Jerzy Kocik
Lattices, spinors, and classification of Apollonian disk packings. Here are the first 21 irreducible classes of lattices.
More on "geometric Apolloniana".
(Simply "tinyURL.com/jkocik", if you need to retype it)

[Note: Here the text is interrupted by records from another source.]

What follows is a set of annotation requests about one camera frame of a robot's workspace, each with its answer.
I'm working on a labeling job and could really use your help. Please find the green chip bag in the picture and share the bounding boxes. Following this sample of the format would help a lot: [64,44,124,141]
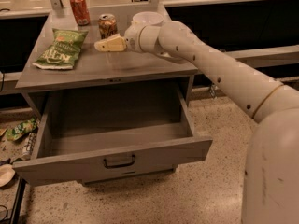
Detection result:
[33,28,88,70]

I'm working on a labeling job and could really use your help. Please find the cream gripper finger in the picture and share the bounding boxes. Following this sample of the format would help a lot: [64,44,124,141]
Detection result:
[94,34,126,52]

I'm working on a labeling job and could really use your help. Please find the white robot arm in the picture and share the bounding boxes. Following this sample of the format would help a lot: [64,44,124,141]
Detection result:
[94,21,299,224]

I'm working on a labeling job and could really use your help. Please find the green snack bag on floor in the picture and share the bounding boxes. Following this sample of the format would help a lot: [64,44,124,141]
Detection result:
[5,118,38,141]

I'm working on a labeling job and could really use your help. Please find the open grey top drawer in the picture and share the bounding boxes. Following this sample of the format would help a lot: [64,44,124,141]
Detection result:
[14,82,212,186]

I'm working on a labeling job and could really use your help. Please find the grey drawer cabinet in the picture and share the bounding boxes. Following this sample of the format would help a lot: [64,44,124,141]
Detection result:
[16,4,197,96]

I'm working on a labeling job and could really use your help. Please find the red soda can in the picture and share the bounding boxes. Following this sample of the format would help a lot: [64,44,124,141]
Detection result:
[70,0,90,26]

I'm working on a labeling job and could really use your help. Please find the white plate on floor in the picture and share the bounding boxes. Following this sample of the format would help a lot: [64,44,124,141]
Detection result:
[0,164,15,187]

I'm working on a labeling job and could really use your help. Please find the white bowl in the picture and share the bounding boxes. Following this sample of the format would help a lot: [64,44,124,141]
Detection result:
[131,11,164,25]

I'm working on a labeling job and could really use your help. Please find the black metal stand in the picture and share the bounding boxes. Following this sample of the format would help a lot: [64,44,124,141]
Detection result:
[0,177,26,224]

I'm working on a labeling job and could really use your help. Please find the orange brown patterned can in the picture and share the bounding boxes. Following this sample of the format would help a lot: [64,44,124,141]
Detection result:
[98,13,118,39]

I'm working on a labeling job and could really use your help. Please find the black drawer handle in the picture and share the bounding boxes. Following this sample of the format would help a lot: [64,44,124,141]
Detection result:
[103,155,135,169]

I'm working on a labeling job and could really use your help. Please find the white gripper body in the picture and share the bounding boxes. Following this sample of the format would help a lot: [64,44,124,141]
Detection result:
[124,24,163,53]

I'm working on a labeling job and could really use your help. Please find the white patterned packet on floor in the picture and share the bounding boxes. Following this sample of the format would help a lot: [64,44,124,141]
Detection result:
[21,133,37,160]

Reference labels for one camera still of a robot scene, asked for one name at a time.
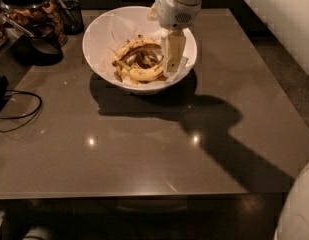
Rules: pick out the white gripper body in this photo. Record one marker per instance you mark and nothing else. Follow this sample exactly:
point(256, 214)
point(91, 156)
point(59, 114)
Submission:
point(174, 13)

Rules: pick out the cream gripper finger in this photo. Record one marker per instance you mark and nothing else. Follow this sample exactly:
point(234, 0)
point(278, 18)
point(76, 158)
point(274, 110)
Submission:
point(174, 45)
point(164, 47)

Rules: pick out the yellow spotted banana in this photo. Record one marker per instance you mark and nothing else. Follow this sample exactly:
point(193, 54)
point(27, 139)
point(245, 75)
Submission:
point(146, 75)

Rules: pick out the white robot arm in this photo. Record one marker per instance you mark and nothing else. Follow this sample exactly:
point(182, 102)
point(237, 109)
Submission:
point(288, 21)

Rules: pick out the banana peel pile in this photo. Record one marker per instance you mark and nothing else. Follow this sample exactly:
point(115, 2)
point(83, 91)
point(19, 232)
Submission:
point(143, 52)

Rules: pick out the white ceramic bowl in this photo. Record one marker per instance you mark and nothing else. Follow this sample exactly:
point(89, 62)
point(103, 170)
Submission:
point(104, 34)

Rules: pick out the white paper bowl liner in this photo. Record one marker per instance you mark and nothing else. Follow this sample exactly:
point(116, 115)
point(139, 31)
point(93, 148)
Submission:
point(143, 55)

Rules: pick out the black mesh pen cup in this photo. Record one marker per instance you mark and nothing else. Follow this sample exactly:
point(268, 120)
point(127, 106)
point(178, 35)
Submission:
point(70, 12)

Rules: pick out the black mug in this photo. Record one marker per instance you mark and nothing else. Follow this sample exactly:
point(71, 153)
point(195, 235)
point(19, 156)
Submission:
point(42, 49)

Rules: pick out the glass jar with snacks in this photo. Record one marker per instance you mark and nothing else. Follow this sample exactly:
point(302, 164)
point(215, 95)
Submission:
point(28, 13)

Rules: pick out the metal spoon handle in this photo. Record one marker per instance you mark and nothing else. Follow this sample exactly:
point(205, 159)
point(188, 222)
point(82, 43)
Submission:
point(15, 25)

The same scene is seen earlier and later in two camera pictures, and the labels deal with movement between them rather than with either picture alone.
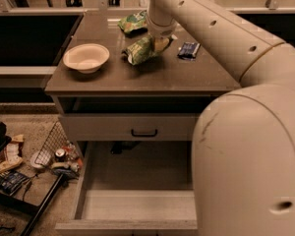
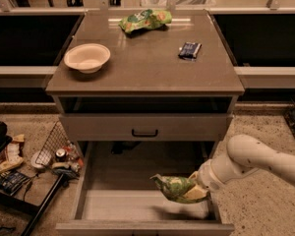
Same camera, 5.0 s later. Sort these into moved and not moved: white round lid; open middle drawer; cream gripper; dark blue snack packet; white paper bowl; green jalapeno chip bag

Here is Don's derivation of parametrization of \(x\), \(y\), \(z\), and \(w\) satisfying $$x^2+y^2=zw$$ by three parameters \(\alpha\), \(\beta\), and \(\gamma\): $$ \begin{array}{rl} x=&\beta\gamma-\alpha^2\\ y=&\beta\gamma+\alpha^2-2\alpha\gamma-\alpha\beta \qquad\quad(1)\\ z=& -\alpha^2 -(\beta-\alpha)^2\\ w=&-\gamma^2-(\gamma-\alpha)^2\\ \end{array}$$ This would suggest the following parametrization of spinors: $$\mathbf a=\begin{bmatrix}\alpha\\\alpha\!-\!\beta\end{bmatrix},\quad \mathbf b=\begin{bmatrix}-\gamma\\ -\gamma\!+\!\alpha\end{bmatrix}$$ with \(x=\mathbf b\times\mathbf a\), \(y=\mathbf a\cdot\mathbf b\), \(z=-\|\mathbf a\|^2\), and \(w=-\|\mathbf b\|^2\). Another arrangement: $$\mathbf a=\begin{bmatrix}\alpha\\\alpha\!-\!\beta\end{bmatrix},\quad \mathbf b=\begin{bmatrix}\gamma\!-\!\alpha\\ -\gamma\end{bmatrix}$$ with \(x=\mathbf a\cdot\mathbf b\), \(y=\mathbf a\times\mathbf b\), \(z=-\|\mathbf a\|^2\), and \(w=-\|\mathbf b\|^2\).
Question: Does \(2^2 + 8^2 = 4\cdot 17\) admit a representation by some \(\alpha\), \(\beta\), and \(\gamma\) of Eq. (1)?